Exercise prompt:
Line by line, the entries below are to be reproduced unaltered.

Excerpts from a dataset:
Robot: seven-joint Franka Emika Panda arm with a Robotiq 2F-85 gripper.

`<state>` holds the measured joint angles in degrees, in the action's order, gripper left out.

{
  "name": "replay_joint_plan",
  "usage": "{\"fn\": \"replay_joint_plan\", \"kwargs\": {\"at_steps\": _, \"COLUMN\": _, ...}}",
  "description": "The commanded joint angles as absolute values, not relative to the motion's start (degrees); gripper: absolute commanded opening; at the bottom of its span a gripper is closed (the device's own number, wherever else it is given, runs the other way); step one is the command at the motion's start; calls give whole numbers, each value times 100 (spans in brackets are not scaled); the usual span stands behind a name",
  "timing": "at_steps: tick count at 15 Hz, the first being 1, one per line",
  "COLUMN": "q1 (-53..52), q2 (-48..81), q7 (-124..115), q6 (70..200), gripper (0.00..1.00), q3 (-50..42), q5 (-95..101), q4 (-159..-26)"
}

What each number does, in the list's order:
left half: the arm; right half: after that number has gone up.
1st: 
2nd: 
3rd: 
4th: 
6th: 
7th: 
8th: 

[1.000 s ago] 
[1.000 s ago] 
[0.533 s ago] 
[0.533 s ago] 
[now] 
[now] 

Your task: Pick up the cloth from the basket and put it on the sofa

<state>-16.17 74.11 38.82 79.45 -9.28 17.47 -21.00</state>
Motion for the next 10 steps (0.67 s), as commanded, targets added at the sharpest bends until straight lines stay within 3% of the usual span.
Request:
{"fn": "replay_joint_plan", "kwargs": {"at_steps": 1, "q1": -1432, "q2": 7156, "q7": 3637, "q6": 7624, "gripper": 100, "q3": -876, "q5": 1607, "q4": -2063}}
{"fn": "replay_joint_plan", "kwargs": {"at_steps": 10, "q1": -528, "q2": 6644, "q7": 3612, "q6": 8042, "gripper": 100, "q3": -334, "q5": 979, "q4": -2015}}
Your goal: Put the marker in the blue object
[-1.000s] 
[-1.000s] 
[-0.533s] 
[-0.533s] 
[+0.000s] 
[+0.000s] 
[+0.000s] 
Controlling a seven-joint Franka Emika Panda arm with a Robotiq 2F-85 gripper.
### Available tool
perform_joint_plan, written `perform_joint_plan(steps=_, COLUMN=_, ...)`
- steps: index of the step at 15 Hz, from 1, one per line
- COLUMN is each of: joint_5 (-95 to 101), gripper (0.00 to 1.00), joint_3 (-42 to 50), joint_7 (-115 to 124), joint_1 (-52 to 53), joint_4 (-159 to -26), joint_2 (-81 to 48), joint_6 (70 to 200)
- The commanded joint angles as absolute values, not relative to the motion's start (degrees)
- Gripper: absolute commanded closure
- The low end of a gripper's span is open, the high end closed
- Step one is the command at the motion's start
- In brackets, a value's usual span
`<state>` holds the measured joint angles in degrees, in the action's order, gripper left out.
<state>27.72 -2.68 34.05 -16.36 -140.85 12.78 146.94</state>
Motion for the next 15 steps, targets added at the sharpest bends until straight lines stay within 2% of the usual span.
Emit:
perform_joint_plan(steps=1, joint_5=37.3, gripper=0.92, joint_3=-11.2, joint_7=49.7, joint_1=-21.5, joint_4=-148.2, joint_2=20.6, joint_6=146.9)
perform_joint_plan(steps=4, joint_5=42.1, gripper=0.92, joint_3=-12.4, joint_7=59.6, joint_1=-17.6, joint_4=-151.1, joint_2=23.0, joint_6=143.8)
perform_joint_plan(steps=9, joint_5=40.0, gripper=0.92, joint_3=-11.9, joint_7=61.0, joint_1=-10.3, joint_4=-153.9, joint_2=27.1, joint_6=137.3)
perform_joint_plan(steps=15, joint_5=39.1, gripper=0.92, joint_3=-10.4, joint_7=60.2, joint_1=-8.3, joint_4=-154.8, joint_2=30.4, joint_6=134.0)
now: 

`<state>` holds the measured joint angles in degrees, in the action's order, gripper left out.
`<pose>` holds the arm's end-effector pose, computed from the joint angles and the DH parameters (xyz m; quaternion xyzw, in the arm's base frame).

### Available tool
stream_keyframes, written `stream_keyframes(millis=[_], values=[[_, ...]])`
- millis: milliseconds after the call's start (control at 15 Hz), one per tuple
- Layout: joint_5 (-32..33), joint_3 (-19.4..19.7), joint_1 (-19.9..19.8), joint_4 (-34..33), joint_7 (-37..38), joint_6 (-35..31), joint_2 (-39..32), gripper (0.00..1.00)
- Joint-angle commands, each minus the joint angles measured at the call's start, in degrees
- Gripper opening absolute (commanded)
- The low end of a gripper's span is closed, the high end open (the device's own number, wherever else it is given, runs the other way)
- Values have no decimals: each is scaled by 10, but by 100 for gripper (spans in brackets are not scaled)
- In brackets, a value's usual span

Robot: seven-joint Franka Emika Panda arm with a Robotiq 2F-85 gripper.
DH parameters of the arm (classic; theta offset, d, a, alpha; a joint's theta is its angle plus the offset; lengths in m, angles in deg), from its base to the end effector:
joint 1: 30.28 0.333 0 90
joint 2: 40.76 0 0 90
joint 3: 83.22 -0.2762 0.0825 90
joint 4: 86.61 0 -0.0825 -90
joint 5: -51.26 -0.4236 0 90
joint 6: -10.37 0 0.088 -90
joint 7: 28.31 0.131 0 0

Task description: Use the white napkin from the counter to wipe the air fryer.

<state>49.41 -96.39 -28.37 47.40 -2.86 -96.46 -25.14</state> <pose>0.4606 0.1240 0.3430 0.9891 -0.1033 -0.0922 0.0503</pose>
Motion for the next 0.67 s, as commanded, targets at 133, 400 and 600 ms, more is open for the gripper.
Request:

Response area:
Robot: seven-joint Franka Emika Panda arm with a Robotiq 2F-85 gripper.

`<state>` holds the measured joint angles in degrees, in the action's order, gripper left out.

{
  "name": "replay_joint_plan",
  "usage": "{\"fn\": \"replay_joint_plan\", \"kwargs\": {\"at_steps\": _, \"COLUMN\": _, ...}}",
  "description": "The commanded joint angles as absolute values, not relative to the motion's start (degrees); gripper: absolute commanded opening; at the bottom of its span a gripper is closed (the device's own number, wherever else it is given, runs the other way); step one is the command at the motion's start; calls give whole numbers, each value times 100 (spans in brackets are not scaled); the usual span stands behind a name",
  "timing": "at_steps: tick count at 15 Hz, the first being 1, one per line",
  "COLUMN": "q1 (-53..52), q2 (-48..81), q7 (-124..115), q6 (70..200), gripper (0.00..1.00), q3 (-50..42), q5 (-95..101), q4 (-159..-26)"
}

What each number does, in the list's order:
left half: the arm; right half: after that number has gone up.
1st: 
2nd: 
3rd: 
4th: 
6th: 
7th: 
8th: 

[1.000 s ago] 
[1.000 s ago] 
[0.533 s ago] 
[0.533 s ago] 
[now] 
[now] 

Your task: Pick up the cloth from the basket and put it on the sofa

<state>-16.17 74.11 38.82 79.45 -9.28 17.47 -21.00</state>
Motion for the next 10 steps (0.67 s), as commanded, targets added at the sharpest bends until straight lines stay within 3% of the usual span.
Request:
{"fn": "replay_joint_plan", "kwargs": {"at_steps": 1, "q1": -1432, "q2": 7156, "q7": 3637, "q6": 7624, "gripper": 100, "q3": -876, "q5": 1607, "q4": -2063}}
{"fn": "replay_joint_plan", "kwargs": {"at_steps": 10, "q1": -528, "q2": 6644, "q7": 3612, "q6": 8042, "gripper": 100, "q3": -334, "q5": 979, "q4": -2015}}
Your goal: Put the marker in the blue object
[-1.000s] 
[-1.000s] 
[-0.533s] 
[-0.533s] 
[+0.000s] 
[+0.000s] 
[+0.000s] 
Controlling a seven-joint Franka Emika Panda arm with a Robotiq 2F-85 gripper.
### Available tool
perform_joint_plan, written `perform_joint_plan(steps=_, COLUMN=_, ...)`
- steps: index of the step at 15 Hz, from 1, one per line
- COLUMN is each of: joint_5 (-95 to 101), gripper (0.00 to 1.00), joint_3 (-42 to 50), joint_7 (-115 to 124), joint_1 (-52 to 53), joint_4 (-159 to -26), joint_2 (-81 to 48), joint_6 (70 to 200)
- The commanded joint angles as absolute values, not relative to the motion's start (degrees)
- Gripper: absolute commanded closure
- The low end of a gripper's span is open, the high end closed
- Step one is the command at the motion's start
- In brackets, a value's usual span
`<state>` holds the measured joint angles in degrees, in the action's order, gripper left out.
<state>27.72 -2.68 34.05 -16.36 -140.85 12.78 146.94</state>
Motion for the next 15 steps, targets added at the sharpest bends until straight lines stay within 2% of the usual span.
Emit:
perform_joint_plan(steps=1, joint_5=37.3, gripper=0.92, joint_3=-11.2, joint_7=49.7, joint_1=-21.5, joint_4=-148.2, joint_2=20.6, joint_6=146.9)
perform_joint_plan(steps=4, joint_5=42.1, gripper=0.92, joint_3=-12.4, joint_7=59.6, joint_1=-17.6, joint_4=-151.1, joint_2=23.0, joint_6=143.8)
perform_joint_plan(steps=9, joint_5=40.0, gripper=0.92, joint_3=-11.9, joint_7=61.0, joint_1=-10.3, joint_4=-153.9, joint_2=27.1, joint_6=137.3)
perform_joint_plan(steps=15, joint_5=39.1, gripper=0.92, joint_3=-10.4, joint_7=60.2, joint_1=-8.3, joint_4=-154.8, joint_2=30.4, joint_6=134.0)
now: 

`<state>` holds the measured joint angles in degrees, in the action's order, gripper left out.
`<pose>` holds the arm's end-effector pose, computed from the joint angles and the DH parameters (xyz m; quaternion xyzw, in the arm's base frame).

### Available tool
stream_keyframes, written `stream_keyframes(millis=[_], values=[[_, ...]])`
- millis: milliseconds after the call's start (control at 15 Hz), one per tuple
- Layout: joint_5 (-32..33), joint_3 (-19.4..19.7), joint_1 (-19.9..19.8), joint_4 (-34..33), joint_7 (-37..38), joint_6 (-35..31), joint_2 (-39..32), gripper (0.00..1.00)
- Joint-angle commands, each minus the joint angles measured at the call's start, in degrees
- Gripper opening absolute (commanded)
- The low end of a gripper's span is closed, the high end open (the device's own number, wherever else it is given, runs the other way)
- Values have no decimals: each is scaled by 10, but by 100 for gripper (spans in brackets are not scaled)
- In brackets, a value's usual span

Robot: seven-joint Franka Emika Panda arm with a Robotiq 2F-85 gripper.
DH parameters of the arm (classic; theta offset, d, a, alpha; a joint's theta is its angle plus the offset; lengths in m, angles in deg), from its base to the end effector:
joint 1: 30.28 0.333 0 90
joint 2: 40.76 0 0 90
joint 3: 83.22 -0.2762 0.0825 90
joint 4: 86.61 0 -0.0825 -90
joint 5: -51.26 -0.4236 0 90
joint 6: -10.37 0 0.088 -90
joint 7: 28.31 0.131 0 0

Task description: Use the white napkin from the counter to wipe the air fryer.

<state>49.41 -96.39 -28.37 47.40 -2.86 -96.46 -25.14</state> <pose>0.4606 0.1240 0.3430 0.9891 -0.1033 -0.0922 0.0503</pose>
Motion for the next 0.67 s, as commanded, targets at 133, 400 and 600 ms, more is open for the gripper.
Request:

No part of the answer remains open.